Exercise:
Exactly as they appear below, repeat the lines from the one with "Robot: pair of" through the one with "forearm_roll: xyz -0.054", and no others.

Data block:
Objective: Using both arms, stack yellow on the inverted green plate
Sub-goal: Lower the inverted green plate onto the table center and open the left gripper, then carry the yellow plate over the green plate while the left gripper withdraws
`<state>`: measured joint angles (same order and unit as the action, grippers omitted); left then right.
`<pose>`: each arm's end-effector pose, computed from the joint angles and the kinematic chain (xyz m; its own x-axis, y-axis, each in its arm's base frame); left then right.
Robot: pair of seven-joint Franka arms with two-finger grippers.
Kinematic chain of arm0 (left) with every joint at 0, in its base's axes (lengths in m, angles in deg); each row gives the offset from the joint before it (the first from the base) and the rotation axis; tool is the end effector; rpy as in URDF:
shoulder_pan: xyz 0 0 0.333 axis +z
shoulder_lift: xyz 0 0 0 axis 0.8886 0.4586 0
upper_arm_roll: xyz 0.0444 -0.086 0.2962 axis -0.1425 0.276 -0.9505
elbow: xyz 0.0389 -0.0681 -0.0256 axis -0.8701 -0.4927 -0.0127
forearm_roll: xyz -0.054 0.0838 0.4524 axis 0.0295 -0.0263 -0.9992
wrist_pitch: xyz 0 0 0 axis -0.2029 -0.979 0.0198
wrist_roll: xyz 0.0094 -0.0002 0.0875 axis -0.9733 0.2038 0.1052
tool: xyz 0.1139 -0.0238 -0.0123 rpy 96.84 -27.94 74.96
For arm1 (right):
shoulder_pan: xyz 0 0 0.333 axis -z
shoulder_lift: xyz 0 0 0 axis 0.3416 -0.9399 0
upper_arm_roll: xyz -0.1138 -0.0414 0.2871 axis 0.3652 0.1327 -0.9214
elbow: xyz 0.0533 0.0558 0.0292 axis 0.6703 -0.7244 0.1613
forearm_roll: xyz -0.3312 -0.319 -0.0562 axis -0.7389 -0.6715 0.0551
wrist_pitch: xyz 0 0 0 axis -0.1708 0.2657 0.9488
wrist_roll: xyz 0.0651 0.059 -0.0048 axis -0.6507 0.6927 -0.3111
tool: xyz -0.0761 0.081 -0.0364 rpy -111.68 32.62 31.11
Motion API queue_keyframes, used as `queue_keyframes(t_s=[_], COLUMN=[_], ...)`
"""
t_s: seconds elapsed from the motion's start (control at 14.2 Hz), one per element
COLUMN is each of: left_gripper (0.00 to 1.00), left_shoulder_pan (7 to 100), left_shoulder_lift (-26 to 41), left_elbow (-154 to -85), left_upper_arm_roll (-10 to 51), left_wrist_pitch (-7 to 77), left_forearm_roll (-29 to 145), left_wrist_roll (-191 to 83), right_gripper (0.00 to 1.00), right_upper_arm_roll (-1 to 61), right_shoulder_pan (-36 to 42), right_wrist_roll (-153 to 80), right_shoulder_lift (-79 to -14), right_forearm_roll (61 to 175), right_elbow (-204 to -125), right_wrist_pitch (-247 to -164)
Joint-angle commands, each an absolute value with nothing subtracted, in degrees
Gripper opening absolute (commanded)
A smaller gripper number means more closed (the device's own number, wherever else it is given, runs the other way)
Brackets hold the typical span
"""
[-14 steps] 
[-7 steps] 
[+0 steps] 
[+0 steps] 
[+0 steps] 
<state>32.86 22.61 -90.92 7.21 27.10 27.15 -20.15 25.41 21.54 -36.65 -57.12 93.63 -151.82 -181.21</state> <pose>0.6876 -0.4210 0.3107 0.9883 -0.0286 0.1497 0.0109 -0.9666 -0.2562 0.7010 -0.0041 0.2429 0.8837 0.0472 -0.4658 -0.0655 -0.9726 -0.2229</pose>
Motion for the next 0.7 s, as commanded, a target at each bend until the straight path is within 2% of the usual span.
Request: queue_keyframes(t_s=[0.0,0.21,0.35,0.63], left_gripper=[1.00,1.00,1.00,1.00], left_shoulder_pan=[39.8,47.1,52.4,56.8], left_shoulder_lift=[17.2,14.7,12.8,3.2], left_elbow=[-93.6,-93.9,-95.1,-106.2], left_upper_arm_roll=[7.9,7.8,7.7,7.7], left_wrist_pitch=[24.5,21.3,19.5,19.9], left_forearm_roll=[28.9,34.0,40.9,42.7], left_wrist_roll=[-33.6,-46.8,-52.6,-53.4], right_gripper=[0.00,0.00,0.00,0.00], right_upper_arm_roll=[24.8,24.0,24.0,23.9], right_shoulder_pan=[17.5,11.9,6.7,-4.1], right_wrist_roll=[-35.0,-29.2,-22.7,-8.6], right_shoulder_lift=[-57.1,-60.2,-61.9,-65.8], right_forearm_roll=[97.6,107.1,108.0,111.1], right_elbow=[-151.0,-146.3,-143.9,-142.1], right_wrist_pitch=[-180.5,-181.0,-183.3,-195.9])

Response to this task:
Robot: pair of seven-joint Franka arms with two-finger grippers.
Kinematic chain of arm0 (left) with every joint at 0, in its base's axes (lengths in m, angles in deg); each row gives the offset from the joint before it (the first from the base) and the rotation axis; tool is the end effector; rpy as in URDF:
shoulder_pan: xyz 0 0 0.333 axis +z
shoulder_lift: xyz 0 0 0 axis 0.8886 0.4586 0
upper_arm_roll: xyz 0.0444 -0.086 0.2962 axis -0.1425 0.276 -0.9505
elbow: xyz 0.0389 -0.0681 -0.0256 axis -0.8701 -0.4927 -0.0127
forearm_roll: xyz -0.054 0.0838 0.4524 axis 0.0295 -0.0263 -0.9992

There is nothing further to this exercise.